WHAT YOU WILL DO = Every line with the word "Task" in it should be extracted from the data that follows.

Segment Start: AVAILABLE RECORDS

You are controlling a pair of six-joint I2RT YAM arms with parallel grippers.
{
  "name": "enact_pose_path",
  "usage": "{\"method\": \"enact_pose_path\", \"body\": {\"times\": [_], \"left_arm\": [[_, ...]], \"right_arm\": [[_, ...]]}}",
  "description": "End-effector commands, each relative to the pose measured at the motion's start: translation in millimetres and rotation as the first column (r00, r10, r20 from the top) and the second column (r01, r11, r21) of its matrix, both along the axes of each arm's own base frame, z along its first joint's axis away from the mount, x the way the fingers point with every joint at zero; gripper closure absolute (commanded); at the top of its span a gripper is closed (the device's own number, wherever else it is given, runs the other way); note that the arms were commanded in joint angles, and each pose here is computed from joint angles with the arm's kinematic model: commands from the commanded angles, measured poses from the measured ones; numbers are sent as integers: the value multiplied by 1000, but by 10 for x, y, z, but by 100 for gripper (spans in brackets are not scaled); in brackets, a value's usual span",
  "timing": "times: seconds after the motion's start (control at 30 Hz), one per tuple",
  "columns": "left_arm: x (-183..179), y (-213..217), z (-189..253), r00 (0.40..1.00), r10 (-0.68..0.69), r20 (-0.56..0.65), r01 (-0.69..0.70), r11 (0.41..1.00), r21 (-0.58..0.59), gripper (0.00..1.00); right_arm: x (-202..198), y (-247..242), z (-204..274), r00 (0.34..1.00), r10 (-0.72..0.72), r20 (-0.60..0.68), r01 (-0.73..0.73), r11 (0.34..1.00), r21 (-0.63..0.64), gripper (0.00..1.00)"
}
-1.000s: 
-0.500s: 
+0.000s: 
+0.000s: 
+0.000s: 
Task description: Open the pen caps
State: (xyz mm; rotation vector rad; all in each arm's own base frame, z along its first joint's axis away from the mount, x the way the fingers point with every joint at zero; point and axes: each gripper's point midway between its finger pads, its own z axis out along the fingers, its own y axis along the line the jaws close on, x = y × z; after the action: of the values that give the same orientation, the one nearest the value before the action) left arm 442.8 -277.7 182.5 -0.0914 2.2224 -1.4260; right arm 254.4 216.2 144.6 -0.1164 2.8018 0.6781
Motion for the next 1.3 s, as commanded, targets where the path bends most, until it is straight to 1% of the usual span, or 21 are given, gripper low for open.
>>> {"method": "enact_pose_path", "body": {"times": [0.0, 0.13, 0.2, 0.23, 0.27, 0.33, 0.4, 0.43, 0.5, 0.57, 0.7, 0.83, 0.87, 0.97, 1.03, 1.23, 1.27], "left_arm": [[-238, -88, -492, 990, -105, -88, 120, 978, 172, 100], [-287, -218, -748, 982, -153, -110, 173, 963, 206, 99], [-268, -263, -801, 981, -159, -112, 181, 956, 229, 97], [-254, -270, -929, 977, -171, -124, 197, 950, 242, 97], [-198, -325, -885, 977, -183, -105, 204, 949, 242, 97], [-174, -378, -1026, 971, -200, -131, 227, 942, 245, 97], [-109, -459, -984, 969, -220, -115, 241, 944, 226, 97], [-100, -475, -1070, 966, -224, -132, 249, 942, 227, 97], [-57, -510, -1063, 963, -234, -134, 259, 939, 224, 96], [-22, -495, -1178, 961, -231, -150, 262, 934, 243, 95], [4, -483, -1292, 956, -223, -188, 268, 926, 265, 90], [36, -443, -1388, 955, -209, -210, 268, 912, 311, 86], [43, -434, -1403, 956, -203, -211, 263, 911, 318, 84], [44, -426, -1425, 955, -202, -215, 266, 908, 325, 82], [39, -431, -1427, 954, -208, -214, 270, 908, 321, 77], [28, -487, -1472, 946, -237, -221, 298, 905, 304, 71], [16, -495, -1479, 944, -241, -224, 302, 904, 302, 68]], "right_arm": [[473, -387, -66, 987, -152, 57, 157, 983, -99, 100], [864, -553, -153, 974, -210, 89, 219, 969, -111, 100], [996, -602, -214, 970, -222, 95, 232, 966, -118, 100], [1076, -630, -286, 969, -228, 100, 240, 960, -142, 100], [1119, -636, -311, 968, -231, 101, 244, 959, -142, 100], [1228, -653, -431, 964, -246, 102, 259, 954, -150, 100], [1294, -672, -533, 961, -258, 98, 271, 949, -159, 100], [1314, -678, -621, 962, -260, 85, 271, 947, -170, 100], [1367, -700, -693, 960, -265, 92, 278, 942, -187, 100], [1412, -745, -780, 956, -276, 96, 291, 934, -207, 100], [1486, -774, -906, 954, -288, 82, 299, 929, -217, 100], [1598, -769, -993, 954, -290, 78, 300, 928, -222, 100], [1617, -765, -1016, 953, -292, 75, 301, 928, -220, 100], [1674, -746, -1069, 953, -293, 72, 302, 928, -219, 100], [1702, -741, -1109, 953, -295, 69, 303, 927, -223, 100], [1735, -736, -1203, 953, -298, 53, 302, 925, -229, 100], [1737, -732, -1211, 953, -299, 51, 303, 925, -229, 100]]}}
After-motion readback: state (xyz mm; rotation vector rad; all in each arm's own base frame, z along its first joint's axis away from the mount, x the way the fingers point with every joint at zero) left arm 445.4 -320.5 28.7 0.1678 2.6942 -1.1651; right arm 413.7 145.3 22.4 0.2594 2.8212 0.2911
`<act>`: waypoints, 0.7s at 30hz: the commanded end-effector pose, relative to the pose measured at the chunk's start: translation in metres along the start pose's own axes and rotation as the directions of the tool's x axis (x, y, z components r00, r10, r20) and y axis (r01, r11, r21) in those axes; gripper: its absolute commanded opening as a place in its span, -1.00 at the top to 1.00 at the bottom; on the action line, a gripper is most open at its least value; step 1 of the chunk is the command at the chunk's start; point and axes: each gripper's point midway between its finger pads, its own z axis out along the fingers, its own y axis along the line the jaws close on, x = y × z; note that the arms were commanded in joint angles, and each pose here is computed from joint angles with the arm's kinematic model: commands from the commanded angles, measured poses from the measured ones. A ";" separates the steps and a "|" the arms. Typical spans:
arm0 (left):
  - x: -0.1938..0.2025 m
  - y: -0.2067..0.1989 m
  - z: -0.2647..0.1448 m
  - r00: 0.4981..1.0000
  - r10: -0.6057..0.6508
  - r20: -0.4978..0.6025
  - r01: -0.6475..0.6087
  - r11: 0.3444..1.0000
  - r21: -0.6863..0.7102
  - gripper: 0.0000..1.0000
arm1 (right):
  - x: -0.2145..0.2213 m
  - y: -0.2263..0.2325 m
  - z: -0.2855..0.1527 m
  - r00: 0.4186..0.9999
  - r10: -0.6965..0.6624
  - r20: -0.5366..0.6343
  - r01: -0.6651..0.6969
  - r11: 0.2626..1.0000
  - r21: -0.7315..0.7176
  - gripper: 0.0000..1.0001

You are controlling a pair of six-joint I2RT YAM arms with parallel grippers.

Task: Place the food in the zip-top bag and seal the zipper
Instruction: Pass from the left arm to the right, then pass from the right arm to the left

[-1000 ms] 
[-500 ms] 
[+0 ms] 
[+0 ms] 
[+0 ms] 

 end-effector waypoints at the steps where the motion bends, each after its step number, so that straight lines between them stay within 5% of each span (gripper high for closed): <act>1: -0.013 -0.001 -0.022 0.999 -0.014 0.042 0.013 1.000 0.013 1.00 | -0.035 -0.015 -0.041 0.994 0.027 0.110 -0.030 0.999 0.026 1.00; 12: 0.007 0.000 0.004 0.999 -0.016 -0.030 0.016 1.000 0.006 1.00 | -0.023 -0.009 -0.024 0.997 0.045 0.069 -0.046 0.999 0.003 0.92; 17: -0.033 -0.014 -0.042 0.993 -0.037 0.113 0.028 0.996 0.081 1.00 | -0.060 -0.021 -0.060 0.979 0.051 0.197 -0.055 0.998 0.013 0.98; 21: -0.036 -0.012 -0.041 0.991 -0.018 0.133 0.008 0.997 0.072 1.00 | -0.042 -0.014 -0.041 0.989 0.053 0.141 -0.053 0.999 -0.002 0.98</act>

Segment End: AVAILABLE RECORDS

SOLVED EXERCISE =
Task description: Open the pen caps
Task: Place the food in the zip-top bag and seal the zipper

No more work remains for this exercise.